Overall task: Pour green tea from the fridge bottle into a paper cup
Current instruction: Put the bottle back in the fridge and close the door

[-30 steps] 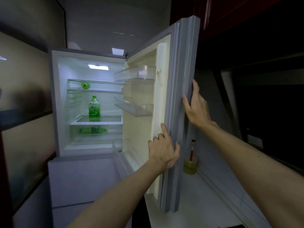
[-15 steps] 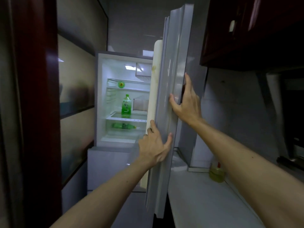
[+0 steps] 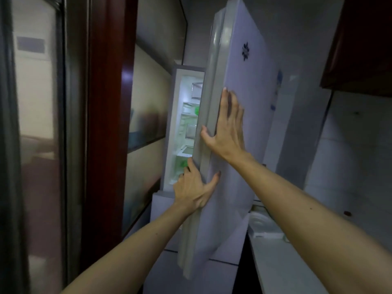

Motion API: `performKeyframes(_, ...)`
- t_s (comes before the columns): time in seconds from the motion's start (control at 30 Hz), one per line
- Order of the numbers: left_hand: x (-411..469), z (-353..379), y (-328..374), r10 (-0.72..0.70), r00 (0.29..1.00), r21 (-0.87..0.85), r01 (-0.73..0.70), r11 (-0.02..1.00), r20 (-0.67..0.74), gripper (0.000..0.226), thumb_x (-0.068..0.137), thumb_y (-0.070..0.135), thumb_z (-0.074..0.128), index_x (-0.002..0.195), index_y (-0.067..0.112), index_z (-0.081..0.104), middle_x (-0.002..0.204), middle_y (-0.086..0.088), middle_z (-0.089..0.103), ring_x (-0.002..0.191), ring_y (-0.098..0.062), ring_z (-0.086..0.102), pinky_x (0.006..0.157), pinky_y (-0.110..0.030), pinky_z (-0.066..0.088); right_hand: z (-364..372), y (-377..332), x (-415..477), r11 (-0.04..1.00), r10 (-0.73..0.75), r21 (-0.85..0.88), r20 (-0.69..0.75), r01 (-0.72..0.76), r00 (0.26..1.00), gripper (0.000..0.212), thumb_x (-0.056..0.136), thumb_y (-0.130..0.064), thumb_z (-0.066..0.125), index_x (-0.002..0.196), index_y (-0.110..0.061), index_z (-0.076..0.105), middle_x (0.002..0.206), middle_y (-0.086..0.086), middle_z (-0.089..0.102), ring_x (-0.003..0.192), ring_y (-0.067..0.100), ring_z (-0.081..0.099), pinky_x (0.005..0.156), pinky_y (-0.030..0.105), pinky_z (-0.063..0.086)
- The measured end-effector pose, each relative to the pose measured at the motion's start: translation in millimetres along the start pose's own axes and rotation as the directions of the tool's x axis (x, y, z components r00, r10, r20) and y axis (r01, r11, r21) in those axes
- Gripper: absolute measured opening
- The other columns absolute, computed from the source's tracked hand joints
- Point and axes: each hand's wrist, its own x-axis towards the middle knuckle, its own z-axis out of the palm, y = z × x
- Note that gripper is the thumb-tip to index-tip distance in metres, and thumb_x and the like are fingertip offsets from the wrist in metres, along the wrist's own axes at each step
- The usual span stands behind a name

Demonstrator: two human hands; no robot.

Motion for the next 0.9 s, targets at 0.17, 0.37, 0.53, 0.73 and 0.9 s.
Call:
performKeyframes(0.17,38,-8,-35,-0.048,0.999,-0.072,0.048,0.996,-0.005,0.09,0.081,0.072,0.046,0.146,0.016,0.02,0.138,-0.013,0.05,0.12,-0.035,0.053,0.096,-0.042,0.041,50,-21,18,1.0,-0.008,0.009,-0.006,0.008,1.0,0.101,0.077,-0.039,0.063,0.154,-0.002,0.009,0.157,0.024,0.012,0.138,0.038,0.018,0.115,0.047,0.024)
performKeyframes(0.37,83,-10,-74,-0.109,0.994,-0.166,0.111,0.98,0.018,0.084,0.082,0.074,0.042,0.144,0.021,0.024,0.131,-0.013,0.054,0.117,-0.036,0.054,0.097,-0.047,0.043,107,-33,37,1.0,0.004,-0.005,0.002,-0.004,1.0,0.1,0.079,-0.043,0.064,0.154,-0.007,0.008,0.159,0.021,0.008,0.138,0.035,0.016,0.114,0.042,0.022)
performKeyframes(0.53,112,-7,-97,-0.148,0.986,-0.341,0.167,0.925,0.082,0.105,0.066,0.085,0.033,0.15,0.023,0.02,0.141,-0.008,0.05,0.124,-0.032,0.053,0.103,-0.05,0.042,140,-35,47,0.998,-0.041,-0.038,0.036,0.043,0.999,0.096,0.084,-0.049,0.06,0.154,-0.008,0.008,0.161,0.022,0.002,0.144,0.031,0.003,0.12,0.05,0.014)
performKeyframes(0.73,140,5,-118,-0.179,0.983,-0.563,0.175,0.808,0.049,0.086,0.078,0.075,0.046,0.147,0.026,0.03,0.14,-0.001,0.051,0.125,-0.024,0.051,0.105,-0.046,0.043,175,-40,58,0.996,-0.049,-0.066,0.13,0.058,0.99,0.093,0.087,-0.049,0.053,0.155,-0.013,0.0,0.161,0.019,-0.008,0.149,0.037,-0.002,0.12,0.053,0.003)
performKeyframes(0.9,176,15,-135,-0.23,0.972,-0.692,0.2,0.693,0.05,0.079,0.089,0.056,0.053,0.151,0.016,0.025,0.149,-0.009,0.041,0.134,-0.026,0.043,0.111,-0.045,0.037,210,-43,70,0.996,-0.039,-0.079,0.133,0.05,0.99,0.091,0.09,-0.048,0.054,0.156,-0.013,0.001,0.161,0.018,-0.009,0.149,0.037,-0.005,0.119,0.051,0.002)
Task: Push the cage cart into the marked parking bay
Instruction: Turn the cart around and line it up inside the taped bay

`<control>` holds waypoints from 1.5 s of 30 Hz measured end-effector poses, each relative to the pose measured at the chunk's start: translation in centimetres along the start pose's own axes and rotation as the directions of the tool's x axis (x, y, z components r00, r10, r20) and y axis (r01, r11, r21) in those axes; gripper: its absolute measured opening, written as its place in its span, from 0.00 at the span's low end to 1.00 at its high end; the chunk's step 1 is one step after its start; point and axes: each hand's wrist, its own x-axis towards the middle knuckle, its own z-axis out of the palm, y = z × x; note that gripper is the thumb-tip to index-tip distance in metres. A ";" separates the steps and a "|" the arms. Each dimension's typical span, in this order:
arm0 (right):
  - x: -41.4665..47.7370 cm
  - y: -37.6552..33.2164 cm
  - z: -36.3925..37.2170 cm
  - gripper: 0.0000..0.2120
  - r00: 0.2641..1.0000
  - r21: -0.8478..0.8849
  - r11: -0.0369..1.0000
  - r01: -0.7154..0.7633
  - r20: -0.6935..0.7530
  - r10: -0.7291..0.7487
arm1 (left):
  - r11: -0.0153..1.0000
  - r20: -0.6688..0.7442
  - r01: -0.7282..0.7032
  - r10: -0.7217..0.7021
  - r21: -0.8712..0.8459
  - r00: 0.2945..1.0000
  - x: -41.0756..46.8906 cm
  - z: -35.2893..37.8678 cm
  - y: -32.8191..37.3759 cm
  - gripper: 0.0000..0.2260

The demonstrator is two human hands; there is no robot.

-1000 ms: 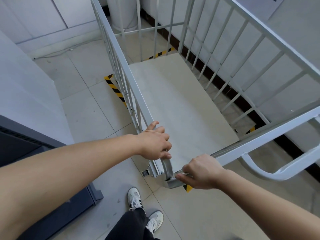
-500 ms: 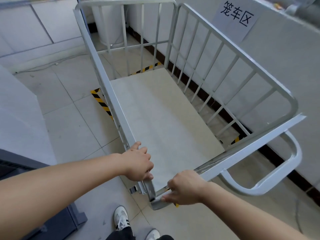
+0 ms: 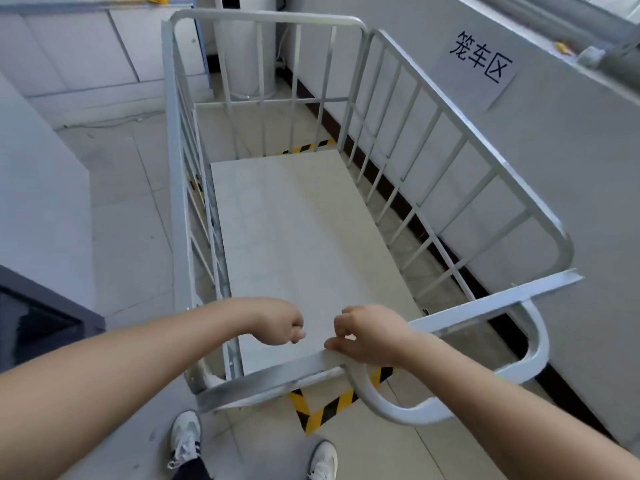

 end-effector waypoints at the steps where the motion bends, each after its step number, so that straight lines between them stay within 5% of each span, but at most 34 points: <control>1: -0.9 1.6 -0.1 0.19 1.000 -0.001 1.000 -0.015 -0.024 0.015 | 0.997 -0.037 -0.004 0.001 -0.078 0.999 0.6 0.3 1.5 0.16; 6: -4.4 9.0 0.3 0.21 0.989 -0.003 0.991 -0.132 -0.075 0.131 | 0.946 -0.232 -0.042 -0.035 -0.321 0.972 3.2 2.0 7.8 0.21; 9: -5.7 12.3 0.8 0.32 0.984 -0.021 0.985 -0.171 -0.054 0.169 | 0.928 -0.281 -0.024 -0.088 -0.371 0.956 4.3 3.1 9.8 0.20; 11: -6.5 13.7 1.3 0.38 0.985 -0.066 0.984 -0.167 -0.060 0.163 | 0.935 -0.300 0.019 -0.133 -0.355 0.945 4.7 3.9 10.5 0.20; 21: -7.4 13.2 2.3 0.34 0.983 -0.190 0.968 -0.165 -0.107 0.147 | 0.974 -0.525 0.186 -0.226 -0.128 0.820 4.8 6.5 11.5 0.21; 27: -7.4 13.8 2.9 0.40 0.983 -0.173 0.976 -0.135 -0.146 0.110 | 0.979 -0.554 0.186 -0.202 -0.085 0.808 5.2 6.8 11.4 0.20; 45: -7.3 13.9 2.5 0.33 0.987 -0.141 0.980 -0.142 -0.098 0.129 | 0.976 -0.558 0.210 -0.209 -0.064 0.803 5.5 6.6 11.6 0.20</control>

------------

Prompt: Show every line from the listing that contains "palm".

Response:
- Point and axes: each hand's wrist, its own x-axis towards the middle knuckle, its own z-axis out of the palm, y = z × x
`<control>` holds waypoints from 1.5 s of 30 Hz measured end-effector poses, each relative to the pose measured at the chunk's start: translation in centimetres along the start pose's own axes and rotation as the directions of the tool's x axis (x, y, z components r00, r10, r20) and y axis (r01, r11, r21) in those axes; gripper: its absolute measured opening, written as its place in its span, from 0.00 at the span's low end to 1.00 at its high end; the chunk's step 1 is one step after its start; point and axes: each hand's wrist, its own x-axis towards the middle knuckle, its own z-axis out of the palm, y = z × x; note that gripper is the thumb-tip to index-tip distance in metres. A ";" separates the steps and a "|" the arms. Each dimension's typical span, in this order:

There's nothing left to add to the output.